Algérie

Le peuple est-il coupable ou victime ' (1)



Le peuple est victime du Pouvoir ou de lui-même '
Vaste débat entre les intellectuels algériens. A gauche, on persiste à traiter l'addition totale des Algériens comme une malheureuse soustraction du Pouvoir. Vision ancienne du peuple pauvre, mal nourri, colonisé par les autres puis par les siens, naïf, poussé vers l'illettrisme et les rebords de l'existence, bon par nature, courageux si on lui donne l'occasion. De l'autre côté, vers la droite, on traite le peuple avec mépris : ce qui lui arrive, c'est le péché de sa soumission aux rites et ratages. S'il est ce qu'il est, en marge de son propre pays, c'est parce qu'il ne se bat pas, ne se soulève pas, ne critique pas, ne proteste pas et se remet au ciel et à la fatalité pour expliquer son désenchantement et son sort de sac vide qui ne tient pas debout. Selon cette vision, presque néocoloniale, le peuple est indigène parce qu'il le vaut bien. Selon cette philosophie, il ne nous arrive que ce que nous méritons. Le peuple est donc complice du crime contre lui-même et si le Pouvoir le méprise, c'est parce que le peuple est cupide, veule, paresseux, jamais satisfait, impoli, peu civique, raciste, peu respectueux des femmes et des feux rouges, peu éduqué et sans envie d'être mieux.
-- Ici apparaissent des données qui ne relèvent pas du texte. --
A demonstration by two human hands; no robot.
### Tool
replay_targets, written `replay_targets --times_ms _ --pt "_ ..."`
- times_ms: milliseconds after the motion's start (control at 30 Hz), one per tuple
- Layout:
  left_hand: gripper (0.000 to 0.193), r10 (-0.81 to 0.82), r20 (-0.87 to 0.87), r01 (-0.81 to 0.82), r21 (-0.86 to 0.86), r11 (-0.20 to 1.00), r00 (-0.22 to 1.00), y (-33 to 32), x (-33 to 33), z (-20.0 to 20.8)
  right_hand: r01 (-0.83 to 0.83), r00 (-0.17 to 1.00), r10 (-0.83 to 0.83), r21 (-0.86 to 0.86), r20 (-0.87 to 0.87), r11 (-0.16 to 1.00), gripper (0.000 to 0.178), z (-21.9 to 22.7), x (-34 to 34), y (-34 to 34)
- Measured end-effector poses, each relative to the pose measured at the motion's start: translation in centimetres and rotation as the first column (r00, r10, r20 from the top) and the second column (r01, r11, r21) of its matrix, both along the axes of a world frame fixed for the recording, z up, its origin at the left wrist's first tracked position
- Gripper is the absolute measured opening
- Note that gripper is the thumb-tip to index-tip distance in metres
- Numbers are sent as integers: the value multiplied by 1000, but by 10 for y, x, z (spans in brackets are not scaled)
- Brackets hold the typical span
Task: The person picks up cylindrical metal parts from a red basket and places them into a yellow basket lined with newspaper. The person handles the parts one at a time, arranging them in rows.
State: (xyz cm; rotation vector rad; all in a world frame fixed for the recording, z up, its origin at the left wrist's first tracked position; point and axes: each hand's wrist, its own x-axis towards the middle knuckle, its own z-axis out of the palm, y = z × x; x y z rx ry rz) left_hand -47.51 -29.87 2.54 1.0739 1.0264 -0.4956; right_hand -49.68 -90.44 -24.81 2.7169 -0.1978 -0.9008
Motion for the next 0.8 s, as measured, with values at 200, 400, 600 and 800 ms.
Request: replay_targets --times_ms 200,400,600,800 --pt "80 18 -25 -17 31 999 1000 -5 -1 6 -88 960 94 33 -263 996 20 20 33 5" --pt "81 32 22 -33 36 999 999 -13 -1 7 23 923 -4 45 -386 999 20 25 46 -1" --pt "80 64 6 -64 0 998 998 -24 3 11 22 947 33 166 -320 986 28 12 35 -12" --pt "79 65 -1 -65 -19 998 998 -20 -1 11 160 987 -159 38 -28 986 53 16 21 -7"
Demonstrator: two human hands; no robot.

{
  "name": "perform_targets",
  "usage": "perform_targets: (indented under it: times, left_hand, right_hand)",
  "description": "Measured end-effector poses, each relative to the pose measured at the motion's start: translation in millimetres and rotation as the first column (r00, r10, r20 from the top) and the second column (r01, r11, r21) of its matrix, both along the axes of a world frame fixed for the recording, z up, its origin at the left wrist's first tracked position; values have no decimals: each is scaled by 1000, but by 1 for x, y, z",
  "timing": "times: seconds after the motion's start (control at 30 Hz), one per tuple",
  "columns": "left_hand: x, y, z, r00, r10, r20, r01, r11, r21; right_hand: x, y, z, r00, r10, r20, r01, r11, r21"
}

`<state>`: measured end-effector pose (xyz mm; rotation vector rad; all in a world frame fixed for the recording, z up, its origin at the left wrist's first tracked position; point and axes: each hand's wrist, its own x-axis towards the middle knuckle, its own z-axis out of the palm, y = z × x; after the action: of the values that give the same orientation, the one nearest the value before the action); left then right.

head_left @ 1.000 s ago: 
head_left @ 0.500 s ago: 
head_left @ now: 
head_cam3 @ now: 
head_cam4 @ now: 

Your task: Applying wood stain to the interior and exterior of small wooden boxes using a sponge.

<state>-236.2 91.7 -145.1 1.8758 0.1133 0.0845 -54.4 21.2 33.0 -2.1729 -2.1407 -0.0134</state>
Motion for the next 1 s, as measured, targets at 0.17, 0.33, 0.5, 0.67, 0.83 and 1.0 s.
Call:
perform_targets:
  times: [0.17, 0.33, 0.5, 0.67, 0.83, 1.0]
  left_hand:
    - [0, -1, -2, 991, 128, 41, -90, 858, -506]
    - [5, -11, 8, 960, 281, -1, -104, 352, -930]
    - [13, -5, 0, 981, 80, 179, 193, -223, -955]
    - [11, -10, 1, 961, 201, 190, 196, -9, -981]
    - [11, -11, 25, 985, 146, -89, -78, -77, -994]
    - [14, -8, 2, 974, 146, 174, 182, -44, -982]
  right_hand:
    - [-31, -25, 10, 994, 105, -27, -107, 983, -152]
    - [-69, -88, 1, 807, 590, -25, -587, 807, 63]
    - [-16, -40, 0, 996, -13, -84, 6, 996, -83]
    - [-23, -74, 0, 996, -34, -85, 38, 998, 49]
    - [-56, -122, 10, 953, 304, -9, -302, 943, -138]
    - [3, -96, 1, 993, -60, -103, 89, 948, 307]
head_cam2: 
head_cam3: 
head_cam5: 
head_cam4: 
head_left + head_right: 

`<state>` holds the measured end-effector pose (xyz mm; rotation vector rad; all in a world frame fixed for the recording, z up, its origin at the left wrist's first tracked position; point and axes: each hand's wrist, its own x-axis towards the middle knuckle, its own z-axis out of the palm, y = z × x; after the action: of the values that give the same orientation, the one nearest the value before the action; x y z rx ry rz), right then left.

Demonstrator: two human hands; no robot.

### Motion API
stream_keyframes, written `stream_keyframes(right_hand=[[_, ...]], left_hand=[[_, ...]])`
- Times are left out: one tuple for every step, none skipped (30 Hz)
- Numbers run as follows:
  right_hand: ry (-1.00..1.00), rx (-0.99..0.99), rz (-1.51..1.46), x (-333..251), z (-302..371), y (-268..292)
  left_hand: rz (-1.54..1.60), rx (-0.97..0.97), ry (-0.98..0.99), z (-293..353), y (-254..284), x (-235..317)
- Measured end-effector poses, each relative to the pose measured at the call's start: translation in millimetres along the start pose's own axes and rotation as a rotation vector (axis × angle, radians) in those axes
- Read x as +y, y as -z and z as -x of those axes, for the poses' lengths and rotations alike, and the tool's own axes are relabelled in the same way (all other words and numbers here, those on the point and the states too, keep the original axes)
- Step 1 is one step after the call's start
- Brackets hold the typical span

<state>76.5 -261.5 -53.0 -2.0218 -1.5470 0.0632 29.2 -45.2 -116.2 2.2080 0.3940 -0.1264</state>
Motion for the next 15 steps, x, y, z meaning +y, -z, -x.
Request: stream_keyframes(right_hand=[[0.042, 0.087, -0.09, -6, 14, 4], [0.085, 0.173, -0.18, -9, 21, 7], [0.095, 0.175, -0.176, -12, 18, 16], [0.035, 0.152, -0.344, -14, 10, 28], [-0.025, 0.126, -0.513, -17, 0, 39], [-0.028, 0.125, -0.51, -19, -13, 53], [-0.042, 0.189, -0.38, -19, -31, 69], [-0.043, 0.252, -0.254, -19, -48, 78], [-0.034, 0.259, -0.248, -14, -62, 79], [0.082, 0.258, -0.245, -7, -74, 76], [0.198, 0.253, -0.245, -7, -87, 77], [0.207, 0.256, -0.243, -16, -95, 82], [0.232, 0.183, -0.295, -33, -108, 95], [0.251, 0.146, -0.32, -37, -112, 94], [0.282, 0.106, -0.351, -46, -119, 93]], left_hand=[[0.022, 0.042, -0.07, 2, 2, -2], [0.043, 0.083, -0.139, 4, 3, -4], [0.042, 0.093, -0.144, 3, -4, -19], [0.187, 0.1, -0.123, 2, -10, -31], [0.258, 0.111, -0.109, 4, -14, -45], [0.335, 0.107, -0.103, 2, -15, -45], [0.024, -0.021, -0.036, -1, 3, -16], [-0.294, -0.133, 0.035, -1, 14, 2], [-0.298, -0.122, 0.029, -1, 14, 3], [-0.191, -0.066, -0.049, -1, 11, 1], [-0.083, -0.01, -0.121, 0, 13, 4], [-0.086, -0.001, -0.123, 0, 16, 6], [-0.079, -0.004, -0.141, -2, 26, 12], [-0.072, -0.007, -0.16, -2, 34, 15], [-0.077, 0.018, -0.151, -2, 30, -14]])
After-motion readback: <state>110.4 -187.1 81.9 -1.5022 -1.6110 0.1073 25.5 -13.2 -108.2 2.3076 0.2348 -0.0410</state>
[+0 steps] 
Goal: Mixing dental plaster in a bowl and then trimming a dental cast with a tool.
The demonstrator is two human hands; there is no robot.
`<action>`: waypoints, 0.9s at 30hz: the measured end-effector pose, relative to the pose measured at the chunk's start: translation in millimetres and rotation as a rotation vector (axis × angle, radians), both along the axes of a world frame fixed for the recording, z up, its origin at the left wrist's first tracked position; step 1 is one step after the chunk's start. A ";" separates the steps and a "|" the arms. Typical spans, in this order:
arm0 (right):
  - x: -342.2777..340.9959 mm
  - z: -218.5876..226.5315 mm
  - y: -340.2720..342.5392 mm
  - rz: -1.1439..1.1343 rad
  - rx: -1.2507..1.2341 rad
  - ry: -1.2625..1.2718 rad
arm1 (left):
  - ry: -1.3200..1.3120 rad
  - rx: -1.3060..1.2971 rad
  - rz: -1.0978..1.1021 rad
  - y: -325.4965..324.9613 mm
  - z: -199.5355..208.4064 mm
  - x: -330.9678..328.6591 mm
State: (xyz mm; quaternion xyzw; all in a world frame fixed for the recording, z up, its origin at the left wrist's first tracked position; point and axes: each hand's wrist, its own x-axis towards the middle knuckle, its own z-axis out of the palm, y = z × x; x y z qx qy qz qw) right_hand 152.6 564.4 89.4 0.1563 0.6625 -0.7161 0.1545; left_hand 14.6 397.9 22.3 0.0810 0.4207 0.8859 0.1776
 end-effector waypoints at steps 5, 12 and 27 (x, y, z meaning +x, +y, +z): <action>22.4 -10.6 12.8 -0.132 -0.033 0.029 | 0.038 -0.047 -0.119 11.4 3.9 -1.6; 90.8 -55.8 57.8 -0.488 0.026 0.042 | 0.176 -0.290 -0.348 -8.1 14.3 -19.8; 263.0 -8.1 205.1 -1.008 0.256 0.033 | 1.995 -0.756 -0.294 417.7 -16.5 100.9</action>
Où est le peuple entre les deux ' On ne sait pas. Celui qu'on imagine dans sa tête, ou celui qui vous bouscule dans un magasin, entre en dernier, passe le bras par-dessus votre épaule et commande un kilo de sucre. Le paradoxe est que les deux visions sont celles de la culpabilité, peut-être. D'un côté on n'aime pas que les étrangers critiquent le peuple car on en fait partie mais on ne se sent pas partie de ce peuple parce qu'il ne répond pas aux rêves ni aux critères des bonnes manières. Chacun est seul, se sent seul.
Dans une conférence donnée à Oran, il y a une semaine, Houari Addi, l'immense sociologue, expliquera que les Algériens sont aussi des gens qui veulent fuir. Toujours plus loin. Il existe même une collection de blagues sur l'Algérien qui cherche la terre où il n'y a aucun Algérien, sauf lui-même. Terre inconnue et impossible car on est partout et on ne promène que soi-même. C'est ce que l'on fuit : soi-même au nom du Peuple et le Peuple au nom de soi-même et des siens.
Le peuple est-il donc victime du Pouvoir qui émane du peuple ou de sa passivité ' Oui. Si on est devenu ainsi, c'est à cause «d'Eux» et des 22 ans de règne de Benbouzid, le ministre de l'Education, le plus ancien au monde. Le peuple est-il coupable ' Oui. Chacun le constate. En lui-même, avec ses voisins, le bonhomme qui lui grille sa priorité au volant et les millions d'autres gestes qui nous poussent, les uns les autres, à fuir partout où on n'est pas. Vaste débat donc. De 02 millions de km². Il faut y revenir car ce qu'il faut peut-être reconstruire : la communauté et le désir de vivre ensemble. Sans cela, tous les visas du monde ne nous suffiront pas et toutes les terres possibles.